**WHAT YOU ARE ASKED TO DO**
Set down exactly the lines below, starting at the one that contains "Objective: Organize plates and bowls" and ending at the one that contains "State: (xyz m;", with both of those lines included and nothing else.

[Data entries]
== Segment start ==
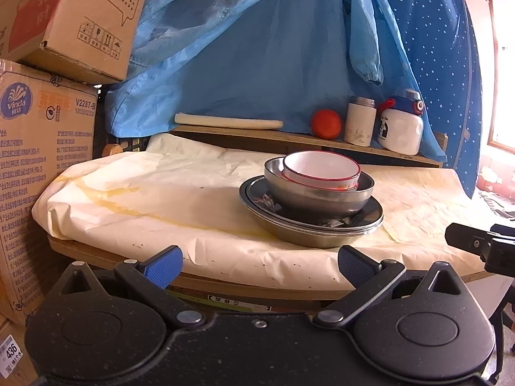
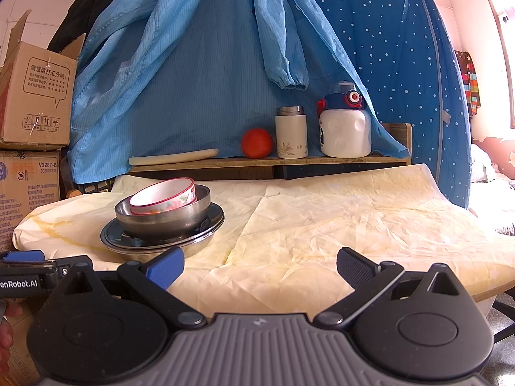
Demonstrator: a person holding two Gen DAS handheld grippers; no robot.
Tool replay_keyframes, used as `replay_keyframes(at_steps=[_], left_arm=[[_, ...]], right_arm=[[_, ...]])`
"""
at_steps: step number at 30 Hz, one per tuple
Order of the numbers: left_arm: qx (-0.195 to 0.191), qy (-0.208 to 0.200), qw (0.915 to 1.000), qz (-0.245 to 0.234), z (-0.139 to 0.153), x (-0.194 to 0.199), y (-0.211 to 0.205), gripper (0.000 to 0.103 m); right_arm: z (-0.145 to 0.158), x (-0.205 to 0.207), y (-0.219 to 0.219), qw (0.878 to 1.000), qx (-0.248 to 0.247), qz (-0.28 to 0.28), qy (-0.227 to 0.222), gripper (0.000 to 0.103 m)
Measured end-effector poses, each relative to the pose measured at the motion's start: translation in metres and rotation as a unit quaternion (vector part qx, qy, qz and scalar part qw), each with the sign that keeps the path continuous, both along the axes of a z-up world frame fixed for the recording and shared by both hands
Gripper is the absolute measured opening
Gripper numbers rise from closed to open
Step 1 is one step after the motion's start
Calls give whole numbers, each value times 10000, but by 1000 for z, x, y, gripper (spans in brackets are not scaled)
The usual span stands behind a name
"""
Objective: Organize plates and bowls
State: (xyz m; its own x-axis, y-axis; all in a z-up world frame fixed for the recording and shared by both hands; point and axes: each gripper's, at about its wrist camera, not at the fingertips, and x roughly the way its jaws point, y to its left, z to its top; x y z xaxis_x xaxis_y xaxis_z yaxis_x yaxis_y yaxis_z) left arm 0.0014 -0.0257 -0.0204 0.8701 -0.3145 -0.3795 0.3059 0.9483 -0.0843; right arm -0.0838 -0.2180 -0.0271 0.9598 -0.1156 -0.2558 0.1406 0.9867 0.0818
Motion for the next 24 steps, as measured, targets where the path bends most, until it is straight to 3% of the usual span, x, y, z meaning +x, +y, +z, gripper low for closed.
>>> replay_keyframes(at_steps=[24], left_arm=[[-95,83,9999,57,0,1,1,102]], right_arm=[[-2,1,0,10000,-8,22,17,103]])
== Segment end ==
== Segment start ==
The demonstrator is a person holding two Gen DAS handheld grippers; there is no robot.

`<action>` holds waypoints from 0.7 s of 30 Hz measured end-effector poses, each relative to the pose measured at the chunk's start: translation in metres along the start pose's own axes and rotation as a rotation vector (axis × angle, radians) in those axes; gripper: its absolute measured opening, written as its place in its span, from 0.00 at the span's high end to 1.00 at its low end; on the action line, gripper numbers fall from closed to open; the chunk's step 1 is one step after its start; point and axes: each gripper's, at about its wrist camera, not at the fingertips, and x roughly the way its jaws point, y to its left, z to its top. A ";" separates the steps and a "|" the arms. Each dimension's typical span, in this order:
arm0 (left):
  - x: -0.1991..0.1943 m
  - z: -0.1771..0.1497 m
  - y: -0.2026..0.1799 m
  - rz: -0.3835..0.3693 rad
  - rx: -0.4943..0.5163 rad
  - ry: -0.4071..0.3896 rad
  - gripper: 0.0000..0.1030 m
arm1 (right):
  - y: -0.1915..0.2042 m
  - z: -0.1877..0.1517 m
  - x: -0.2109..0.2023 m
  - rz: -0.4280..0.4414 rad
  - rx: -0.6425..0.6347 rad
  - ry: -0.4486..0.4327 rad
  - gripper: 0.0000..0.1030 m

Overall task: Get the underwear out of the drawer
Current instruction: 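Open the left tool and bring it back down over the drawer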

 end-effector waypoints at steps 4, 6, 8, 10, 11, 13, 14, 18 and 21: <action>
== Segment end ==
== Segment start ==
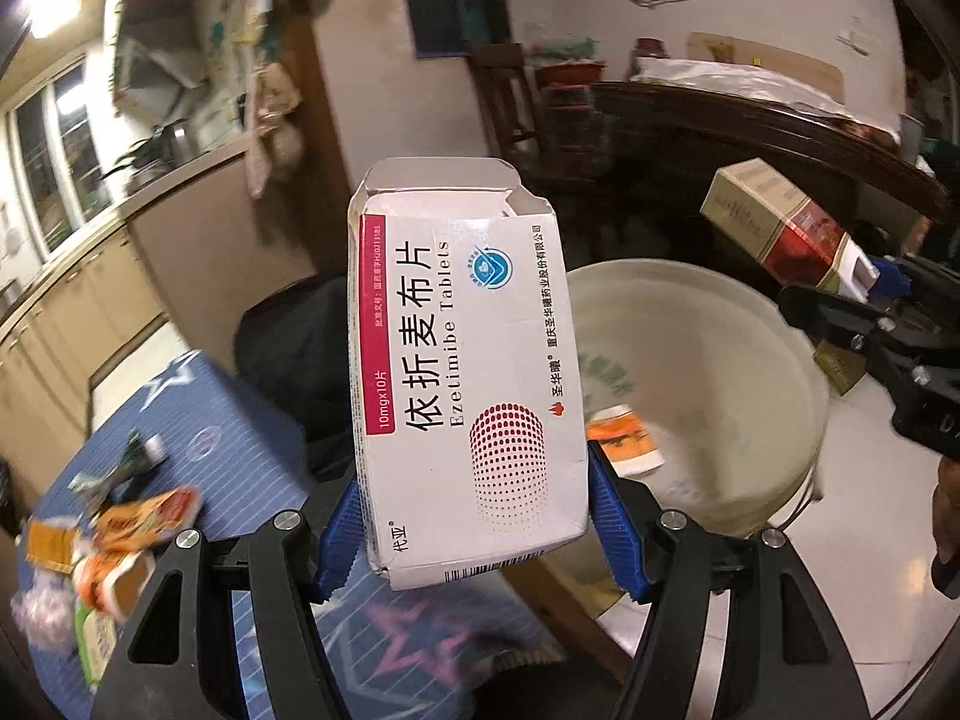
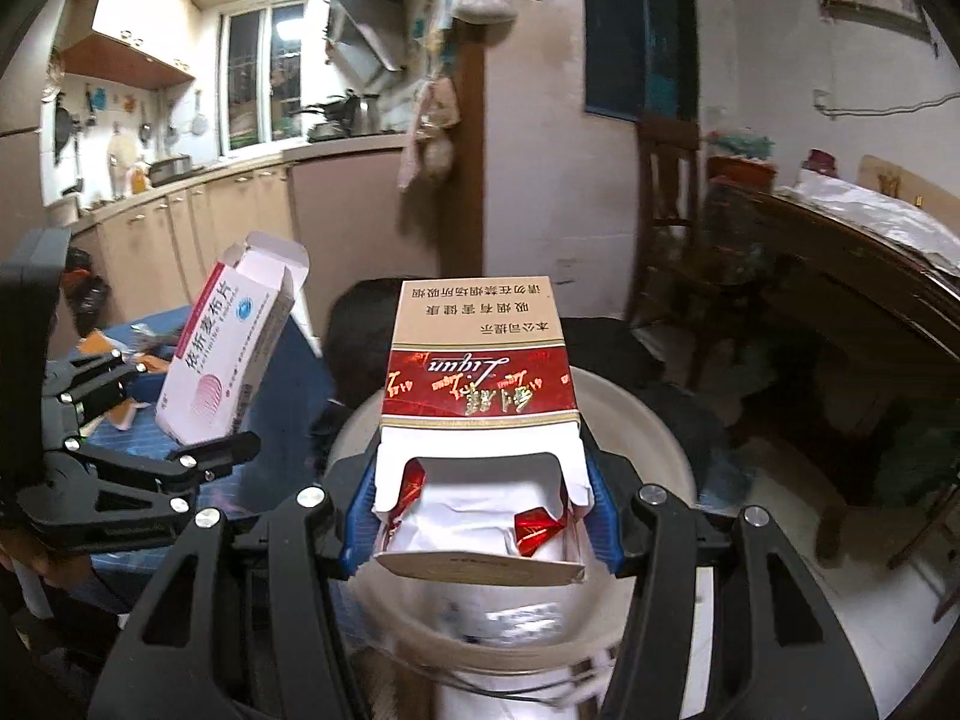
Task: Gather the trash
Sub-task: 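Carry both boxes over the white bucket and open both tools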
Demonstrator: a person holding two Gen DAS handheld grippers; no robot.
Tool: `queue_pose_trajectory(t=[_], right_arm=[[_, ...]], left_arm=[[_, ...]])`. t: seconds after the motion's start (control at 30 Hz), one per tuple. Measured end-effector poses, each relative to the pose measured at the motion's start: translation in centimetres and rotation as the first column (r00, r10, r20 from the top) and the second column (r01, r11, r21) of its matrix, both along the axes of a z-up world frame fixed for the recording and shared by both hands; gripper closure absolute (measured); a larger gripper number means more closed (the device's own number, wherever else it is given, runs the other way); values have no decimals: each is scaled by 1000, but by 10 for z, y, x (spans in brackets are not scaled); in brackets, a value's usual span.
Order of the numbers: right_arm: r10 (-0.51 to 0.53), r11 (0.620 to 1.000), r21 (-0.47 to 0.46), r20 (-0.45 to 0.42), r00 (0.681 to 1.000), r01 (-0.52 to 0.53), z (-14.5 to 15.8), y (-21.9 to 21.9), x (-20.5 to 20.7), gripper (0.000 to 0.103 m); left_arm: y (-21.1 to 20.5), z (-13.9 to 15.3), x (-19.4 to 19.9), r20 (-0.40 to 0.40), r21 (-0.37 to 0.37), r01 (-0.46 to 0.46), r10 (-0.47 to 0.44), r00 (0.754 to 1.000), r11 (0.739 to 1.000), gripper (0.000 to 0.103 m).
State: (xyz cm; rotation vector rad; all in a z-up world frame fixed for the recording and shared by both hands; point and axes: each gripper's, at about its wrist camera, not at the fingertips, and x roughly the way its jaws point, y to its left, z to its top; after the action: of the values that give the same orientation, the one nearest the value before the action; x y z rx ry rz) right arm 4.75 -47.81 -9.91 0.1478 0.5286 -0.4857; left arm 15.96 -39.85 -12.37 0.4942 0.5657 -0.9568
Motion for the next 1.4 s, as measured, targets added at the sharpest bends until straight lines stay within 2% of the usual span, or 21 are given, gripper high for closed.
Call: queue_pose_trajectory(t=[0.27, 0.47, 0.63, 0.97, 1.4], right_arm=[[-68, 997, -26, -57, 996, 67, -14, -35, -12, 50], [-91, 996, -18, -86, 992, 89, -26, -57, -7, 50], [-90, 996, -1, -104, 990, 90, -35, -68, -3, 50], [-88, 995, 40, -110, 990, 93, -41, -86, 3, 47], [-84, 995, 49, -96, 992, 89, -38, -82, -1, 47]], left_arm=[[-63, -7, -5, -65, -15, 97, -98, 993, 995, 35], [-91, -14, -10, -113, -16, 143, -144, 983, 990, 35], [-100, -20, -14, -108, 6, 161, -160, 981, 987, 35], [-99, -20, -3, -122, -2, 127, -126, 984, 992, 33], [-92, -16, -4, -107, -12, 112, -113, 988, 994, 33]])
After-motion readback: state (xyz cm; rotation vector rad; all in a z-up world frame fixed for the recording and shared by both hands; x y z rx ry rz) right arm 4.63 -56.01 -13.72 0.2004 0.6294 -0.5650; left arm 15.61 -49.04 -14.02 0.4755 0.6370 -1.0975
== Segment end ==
**SOLVED EXERCISE**
Objective: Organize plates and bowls
State: (xyz m; its own x-axis, y-axis; all in a z-up world frame fixed for the recording and shared by both hands; point and axes: each gripper's, at about its wrist camera, not at the fingertips, and x roughly the way its jaws point, y to its left, z to its top; x y z xaxis_x xaxis_y xaxis_z yaxis_x yaxis_y yaxis_z) left arm 0.0014 -0.0257 -0.0204 0.8701 -0.3145 -0.3795 0.3059 0.9483 -0.0843; right arm -0.0838 -0.2180 -0.0271 0.9598 -0.1156 -0.2558 0.1406 0.9867 0.0818

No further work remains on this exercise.